## TRY IT
Each entry below is to be returned exactly, with any pictures left out.

__________

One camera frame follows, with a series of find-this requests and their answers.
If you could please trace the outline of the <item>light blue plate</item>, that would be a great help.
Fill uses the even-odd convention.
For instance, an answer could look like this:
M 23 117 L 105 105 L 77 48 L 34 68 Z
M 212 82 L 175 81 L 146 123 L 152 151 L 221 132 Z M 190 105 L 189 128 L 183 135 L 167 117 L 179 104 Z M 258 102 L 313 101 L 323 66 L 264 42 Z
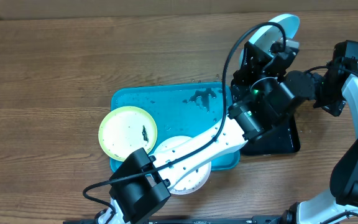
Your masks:
M 271 20 L 259 24 L 256 28 L 246 31 L 245 36 L 250 37 L 248 40 L 258 48 L 272 56 L 269 47 L 273 42 L 280 39 L 292 39 L 297 33 L 300 26 L 300 18 L 293 14 L 281 14 Z

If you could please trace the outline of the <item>white plate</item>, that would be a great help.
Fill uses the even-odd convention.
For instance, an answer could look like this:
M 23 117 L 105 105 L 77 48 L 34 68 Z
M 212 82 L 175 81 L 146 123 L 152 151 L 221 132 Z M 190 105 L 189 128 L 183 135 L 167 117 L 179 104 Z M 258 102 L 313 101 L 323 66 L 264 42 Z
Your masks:
M 191 139 L 189 136 L 174 136 L 168 138 L 158 145 L 155 152 L 167 151 L 170 148 L 176 147 L 189 139 Z M 211 162 L 203 165 L 199 169 L 196 169 L 184 177 L 174 186 L 174 188 L 170 190 L 170 193 L 175 195 L 191 194 L 200 189 L 206 183 L 210 173 Z

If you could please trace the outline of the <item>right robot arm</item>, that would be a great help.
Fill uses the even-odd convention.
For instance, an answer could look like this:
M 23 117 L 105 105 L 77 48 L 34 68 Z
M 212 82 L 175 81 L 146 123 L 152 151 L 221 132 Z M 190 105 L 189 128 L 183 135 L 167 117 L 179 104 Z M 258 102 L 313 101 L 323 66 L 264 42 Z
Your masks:
M 325 65 L 321 87 L 339 90 L 349 105 L 356 140 L 334 166 L 329 188 L 314 198 L 293 204 L 276 223 L 339 223 L 358 218 L 358 60 L 345 58 Z

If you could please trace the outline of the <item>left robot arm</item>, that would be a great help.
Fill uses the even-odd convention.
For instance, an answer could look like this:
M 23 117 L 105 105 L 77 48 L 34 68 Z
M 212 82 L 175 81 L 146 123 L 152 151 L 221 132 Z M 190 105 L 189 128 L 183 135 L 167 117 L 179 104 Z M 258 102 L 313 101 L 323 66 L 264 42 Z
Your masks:
M 274 42 L 268 50 L 247 42 L 234 76 L 234 86 L 241 90 L 239 99 L 224 107 L 218 124 L 175 147 L 149 154 L 150 134 L 135 135 L 143 125 L 139 118 L 103 123 L 102 132 L 119 135 L 105 139 L 104 145 L 122 164 L 109 180 L 111 203 L 99 221 L 143 222 L 166 203 L 185 177 L 285 126 L 306 100 L 304 93 L 295 91 L 293 74 L 287 73 L 298 51 L 299 44 L 293 40 Z

__________

## SOLUTION TO THE PROBLEM
One camera frame follows, with a series of find-this requests and their answers.
If you could please trace the outline of the <item>light blue plate</item>, that would be a great help.
Fill uses the even-odd convention.
For instance, an answer could look like this:
M 23 117 L 105 105 L 77 48 L 34 68 Z
M 212 82 L 175 81 L 146 123 L 152 151 L 221 132 Z M 190 105 L 189 128 L 183 135 L 167 117 L 179 104 Z M 258 102 L 313 101 L 323 66 L 264 42 Z
Your masks:
M 271 20 L 259 24 L 256 28 L 246 31 L 245 36 L 250 37 L 248 40 L 258 48 L 272 56 L 269 47 L 273 42 L 280 39 L 292 39 L 297 33 L 300 26 L 300 18 L 293 14 L 281 14 Z

If you could please trace the outline of the <item>white plate</item>, that would be a great help.
Fill uses the even-odd convention.
For instance, an answer could look like this:
M 23 117 L 105 105 L 77 48 L 34 68 Z
M 212 82 L 175 81 L 146 123 L 152 151 L 221 132 Z M 190 105 L 189 128 L 183 135 L 167 117 L 179 104 Z M 258 102 L 313 101 L 323 66 L 264 42 Z
Your masks:
M 191 139 L 189 136 L 174 136 L 168 138 L 158 145 L 155 152 L 167 151 L 170 148 L 176 147 L 189 139 Z M 211 162 L 203 165 L 199 169 L 196 169 L 184 177 L 174 186 L 174 188 L 170 190 L 170 193 L 175 195 L 191 194 L 200 189 L 206 183 L 210 173 Z

If you could please trace the outline of the <item>right robot arm</item>, that would be a great help.
Fill uses the even-odd convention.
For instance, an answer could look like this:
M 23 117 L 105 105 L 77 48 L 34 68 Z
M 212 82 L 175 81 L 146 123 L 152 151 L 221 132 Z M 190 105 L 189 128 L 183 135 L 167 117 L 179 104 Z M 258 102 L 313 101 L 323 66 L 264 42 Z
Your masks:
M 325 65 L 321 87 L 339 90 L 349 105 L 356 140 L 334 166 L 329 188 L 314 198 L 293 204 L 276 223 L 339 223 L 358 218 L 358 60 L 345 58 Z

If you could please trace the outline of the <item>left robot arm</item>, that would be a great help.
Fill uses the even-odd convention.
For instance, an answer could look like this:
M 23 117 L 105 105 L 77 48 L 34 68 Z
M 212 82 L 175 81 L 146 123 L 152 151 L 221 132 Z M 190 105 L 189 128 L 183 135 L 167 117 L 179 104 Z M 258 102 L 313 101 L 323 66 L 264 42 Z
Your masks:
M 274 42 L 268 50 L 247 42 L 234 76 L 234 86 L 241 90 L 239 99 L 224 107 L 218 124 L 175 147 L 149 154 L 150 134 L 135 135 L 143 125 L 139 118 L 103 123 L 102 132 L 119 135 L 105 139 L 104 145 L 122 164 L 109 180 L 111 203 L 99 221 L 143 222 L 166 203 L 185 177 L 285 126 L 306 100 L 304 93 L 295 91 L 293 74 L 287 73 L 298 51 L 299 44 L 293 40 Z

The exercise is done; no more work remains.